>>>>>

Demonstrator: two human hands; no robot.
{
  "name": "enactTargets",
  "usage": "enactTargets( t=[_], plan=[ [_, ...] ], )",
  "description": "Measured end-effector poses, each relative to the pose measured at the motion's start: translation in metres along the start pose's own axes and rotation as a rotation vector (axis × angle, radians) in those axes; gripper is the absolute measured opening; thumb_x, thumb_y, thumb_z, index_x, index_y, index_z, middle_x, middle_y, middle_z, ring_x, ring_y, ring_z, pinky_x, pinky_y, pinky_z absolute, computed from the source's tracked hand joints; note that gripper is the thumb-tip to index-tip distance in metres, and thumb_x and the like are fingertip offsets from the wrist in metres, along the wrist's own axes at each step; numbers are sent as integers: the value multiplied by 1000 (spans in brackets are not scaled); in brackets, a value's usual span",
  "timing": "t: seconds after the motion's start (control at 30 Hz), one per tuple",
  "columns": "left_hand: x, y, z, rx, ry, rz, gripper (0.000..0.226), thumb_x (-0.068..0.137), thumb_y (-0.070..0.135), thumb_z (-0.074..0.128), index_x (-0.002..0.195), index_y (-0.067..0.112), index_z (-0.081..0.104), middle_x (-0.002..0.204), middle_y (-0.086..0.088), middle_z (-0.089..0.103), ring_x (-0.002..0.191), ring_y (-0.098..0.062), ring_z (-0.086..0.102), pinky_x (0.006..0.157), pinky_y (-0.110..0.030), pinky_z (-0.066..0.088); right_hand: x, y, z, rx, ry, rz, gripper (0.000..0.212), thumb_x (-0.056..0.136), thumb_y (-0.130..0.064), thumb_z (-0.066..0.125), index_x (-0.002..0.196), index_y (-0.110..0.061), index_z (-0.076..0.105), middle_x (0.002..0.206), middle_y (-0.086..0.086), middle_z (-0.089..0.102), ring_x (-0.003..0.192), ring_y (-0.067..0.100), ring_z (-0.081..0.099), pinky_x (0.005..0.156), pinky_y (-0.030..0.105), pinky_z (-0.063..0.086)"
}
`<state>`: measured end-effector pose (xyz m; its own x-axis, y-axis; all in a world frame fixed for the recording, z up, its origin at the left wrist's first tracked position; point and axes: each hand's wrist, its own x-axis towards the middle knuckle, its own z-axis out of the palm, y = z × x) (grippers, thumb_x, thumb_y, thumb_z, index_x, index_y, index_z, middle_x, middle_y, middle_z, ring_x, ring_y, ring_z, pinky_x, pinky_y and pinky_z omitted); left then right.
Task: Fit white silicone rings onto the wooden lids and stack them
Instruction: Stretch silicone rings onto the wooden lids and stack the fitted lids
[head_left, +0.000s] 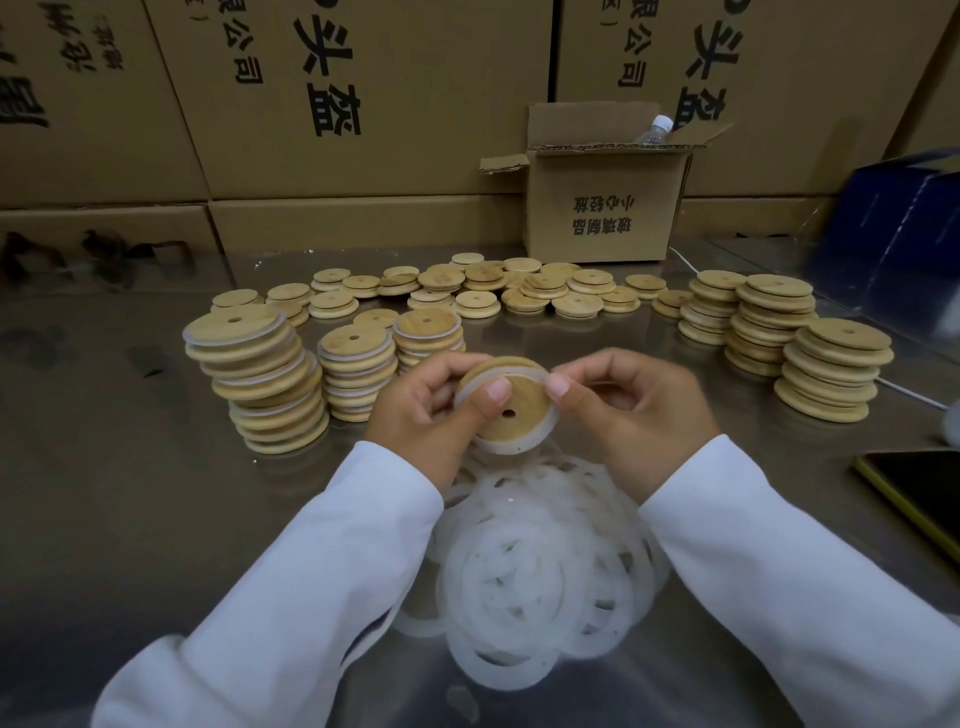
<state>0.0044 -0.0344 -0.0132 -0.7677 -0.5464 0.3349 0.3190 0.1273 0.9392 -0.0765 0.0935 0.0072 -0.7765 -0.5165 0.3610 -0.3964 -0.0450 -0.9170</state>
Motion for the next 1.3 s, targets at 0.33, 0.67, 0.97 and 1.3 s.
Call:
enactTargets(
  t=[0.33,0.67,0.97,1.3],
  plan=[
    [-3,1,4,-218,34,-113,32,60,31,66,88,16,66,80,-3,73,75,-16,69,57,-28,55,-2,-5,0,68,-10,-35,13,79,-10,69,69,-19,66,70,-6,67,66,4,62,61,12,49],
    [-3,4,10,-332,101,-192,34,62,23,64,92,8,62,73,-3,71,71,-17,69,59,-31,58,-7,5,9,-43,131,-8,9,75,-20,71,71,-23,64,71,-8,68,68,5,65,70,27,54],
    [-5,-2,6,146,-18,-81,8,83,11,64,84,19,66,77,1,69,71,-7,65,66,-18,53,-4,7,6,-187,62,-56,13,75,-16,72,67,-24,66,71,-9,69,70,6,65,71,30,55],
    [-3,1,1,197,-38,-8,10,82,11,63,82,21,65,79,-1,67,75,-13,63,71,-23,53,0,3,3,-123,-10,38,15,81,-14,67,69,-22,64,72,-7,66,69,7,62,68,22,51]
  ],
)
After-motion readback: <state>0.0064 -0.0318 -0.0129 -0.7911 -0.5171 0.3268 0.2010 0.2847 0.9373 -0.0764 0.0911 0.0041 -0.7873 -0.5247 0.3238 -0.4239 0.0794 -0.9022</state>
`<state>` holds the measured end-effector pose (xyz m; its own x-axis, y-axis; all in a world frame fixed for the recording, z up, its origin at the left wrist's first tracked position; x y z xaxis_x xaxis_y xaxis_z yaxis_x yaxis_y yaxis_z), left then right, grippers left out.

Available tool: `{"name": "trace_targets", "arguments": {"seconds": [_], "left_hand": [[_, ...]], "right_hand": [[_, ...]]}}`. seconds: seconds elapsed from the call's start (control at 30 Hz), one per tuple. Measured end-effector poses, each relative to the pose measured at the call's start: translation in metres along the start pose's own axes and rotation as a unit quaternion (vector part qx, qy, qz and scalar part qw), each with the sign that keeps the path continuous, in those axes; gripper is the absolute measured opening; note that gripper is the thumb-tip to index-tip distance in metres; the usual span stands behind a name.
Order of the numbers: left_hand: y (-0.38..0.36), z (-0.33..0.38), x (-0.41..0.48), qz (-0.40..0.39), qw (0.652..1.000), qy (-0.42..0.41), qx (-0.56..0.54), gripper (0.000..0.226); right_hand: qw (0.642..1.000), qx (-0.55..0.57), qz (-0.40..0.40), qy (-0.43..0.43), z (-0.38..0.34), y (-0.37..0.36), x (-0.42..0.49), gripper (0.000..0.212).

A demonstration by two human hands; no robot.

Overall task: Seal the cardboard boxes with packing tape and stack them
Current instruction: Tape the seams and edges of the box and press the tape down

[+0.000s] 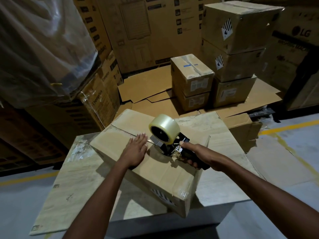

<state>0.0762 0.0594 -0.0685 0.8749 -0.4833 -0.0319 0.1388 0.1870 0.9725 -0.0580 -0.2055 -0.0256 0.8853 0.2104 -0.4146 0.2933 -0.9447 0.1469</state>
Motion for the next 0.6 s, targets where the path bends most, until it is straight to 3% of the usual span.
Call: {"name": "trace_targets", "arguments": {"seconds": [0.27,0.6], "left_hand": [[0.002,-0.004,-0.003,0.031,0.998,0.018,-0.053,0.052],[0.020,-0.063,0.033,0.025,0.999,0.020,-0.033,0.050]], "right_hand": [[1.000,0.005,0.006,0.008,0.000,0.000,0.015,0.068],[1.000,0.002,0.013,0.006,-0.034,-0.023,0.070,0.065]]}}
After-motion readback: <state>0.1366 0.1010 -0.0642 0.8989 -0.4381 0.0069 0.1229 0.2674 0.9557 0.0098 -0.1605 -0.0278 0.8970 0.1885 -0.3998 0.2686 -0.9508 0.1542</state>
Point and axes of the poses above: each hand's wrist, its own x-axis towards the middle knuckle, its own y-axis out of the back of the hand, z = x × y, the point moved 5 cm from there along x, towards the middle knuckle, and after that the axes turned 1 degree about y, right-handed, at the moved point
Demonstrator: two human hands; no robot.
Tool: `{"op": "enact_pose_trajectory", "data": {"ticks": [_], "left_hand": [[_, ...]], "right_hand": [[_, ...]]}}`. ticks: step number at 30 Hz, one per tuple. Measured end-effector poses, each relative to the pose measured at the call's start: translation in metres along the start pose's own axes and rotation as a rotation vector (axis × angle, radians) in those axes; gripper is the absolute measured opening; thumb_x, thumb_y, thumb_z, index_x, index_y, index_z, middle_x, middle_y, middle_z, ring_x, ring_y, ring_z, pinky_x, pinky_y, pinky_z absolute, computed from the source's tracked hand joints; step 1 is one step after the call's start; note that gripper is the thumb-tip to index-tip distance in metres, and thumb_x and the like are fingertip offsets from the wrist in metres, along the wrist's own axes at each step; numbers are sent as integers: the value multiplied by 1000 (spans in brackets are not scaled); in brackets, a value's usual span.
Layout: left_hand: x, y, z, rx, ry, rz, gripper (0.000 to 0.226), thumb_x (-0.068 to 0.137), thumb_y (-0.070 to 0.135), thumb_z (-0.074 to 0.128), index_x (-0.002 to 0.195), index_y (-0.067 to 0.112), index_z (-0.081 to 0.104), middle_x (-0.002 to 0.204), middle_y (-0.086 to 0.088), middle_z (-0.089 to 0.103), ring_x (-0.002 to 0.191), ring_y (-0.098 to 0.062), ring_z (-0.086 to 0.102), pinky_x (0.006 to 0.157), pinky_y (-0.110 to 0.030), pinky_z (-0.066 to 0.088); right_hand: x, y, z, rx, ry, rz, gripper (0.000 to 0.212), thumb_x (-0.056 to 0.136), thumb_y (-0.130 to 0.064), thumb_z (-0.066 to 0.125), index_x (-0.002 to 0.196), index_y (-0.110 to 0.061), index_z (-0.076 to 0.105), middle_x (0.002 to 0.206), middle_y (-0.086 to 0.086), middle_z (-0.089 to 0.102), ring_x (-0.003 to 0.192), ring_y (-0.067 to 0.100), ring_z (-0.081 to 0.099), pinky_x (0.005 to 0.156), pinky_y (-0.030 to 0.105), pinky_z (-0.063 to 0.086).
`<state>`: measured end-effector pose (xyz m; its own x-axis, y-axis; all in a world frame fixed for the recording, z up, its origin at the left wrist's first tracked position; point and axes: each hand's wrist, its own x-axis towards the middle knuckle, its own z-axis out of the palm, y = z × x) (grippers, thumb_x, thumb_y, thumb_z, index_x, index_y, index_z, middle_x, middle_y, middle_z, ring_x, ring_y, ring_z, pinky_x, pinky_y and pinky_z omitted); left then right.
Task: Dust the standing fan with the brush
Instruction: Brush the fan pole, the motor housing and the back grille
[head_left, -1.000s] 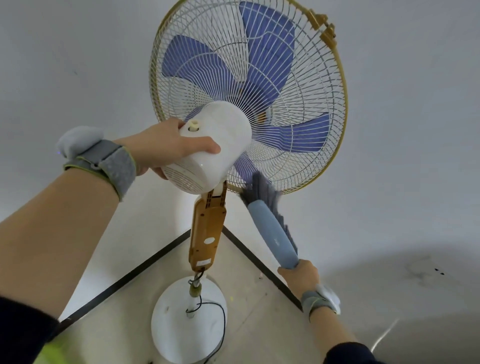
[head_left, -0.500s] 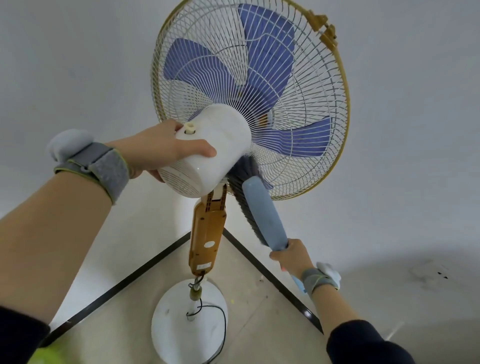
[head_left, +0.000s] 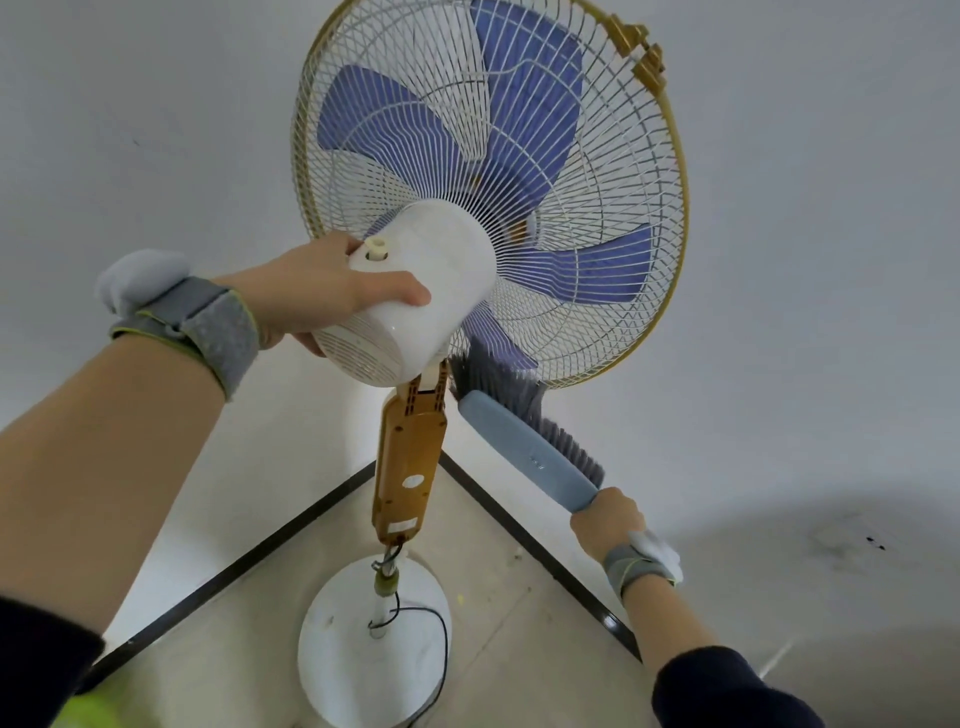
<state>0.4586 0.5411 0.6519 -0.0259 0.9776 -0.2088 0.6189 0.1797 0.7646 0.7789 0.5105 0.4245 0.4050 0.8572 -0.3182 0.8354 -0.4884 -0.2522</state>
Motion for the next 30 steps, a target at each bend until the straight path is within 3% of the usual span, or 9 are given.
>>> {"op": "enact_pose_trajectory", "data": {"ticks": [7,10,12,16,22,25,30], "left_hand": [[-4,-3,-1,-18,-16,-3,68,76,52,71,130,25,41,114,-5,58,97,-27,60,73,-40,57],[-4,-5,-1,-32,-25,5,70,75,53,71,131,25,40,113,-4,58,96,-26,61,71,-40,58],[-2,-4,1,-27,-37,8,77,70,58,74,131,26,40,113,-3,58,96,-25,61,72,-41,59],[-2,-1,2,-7,-41,15,87,61,65,73,131,27,40,113,-2,59,95,-25,62,74,-43,59],[-7,-4,3,-27,-17,18,72,74,53,72,131,27,38,113,-1,56,94,-23,59,67,-36,56],[-9,-3,5,-31,6,16,73,74,54,72,131,26,37,114,-2,55,96,-23,58,69,-37,56],[-9,-2,4,-24,2,10,73,73,55,71,131,25,40,112,-2,57,95,-24,59,71,-39,57]], "right_hand": [[0,33,-15,-211,50,-42,14,83,-15,48,89,-18,61,74,0,61,63,19,57,56,25,46],[-3,41,-15,-28,57,-90,6,79,-15,54,74,-17,55,64,2,58,55,21,53,49,23,39],[-3,35,-15,181,66,-139,16,75,-11,61,65,-17,51,58,4,55,48,21,45,45,21,33],[0,8,-15,359,51,-196,11,69,-7,64,65,-10,55,61,9,58,51,24,47,47,24,37],[4,-7,-9,173,-48,-150,10,74,-14,61,70,-15,52,67,4,61,62,26,62,53,28,49],[5,-1,-9,63,-106,-87,8,79,-15,58,74,-13,53,64,0,57,58,18,57,50,23,44],[-1,24,-15,-16,-58,-90,9,80,-16,52,71,-17,53,63,-1,59,53,16,56,45,21,39]]}}
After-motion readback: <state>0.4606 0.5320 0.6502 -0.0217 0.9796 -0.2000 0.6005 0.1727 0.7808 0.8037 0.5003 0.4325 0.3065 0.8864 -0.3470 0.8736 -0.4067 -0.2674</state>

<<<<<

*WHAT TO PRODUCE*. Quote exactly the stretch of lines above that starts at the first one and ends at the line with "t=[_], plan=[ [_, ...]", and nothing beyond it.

*EXERCISE OUTPUT*.
Demonstrator: two human hands; no robot.
{
  "name": "enactTargets",
  "usage": "enactTargets( t=[_], plan=[ [_, ...] ], )",

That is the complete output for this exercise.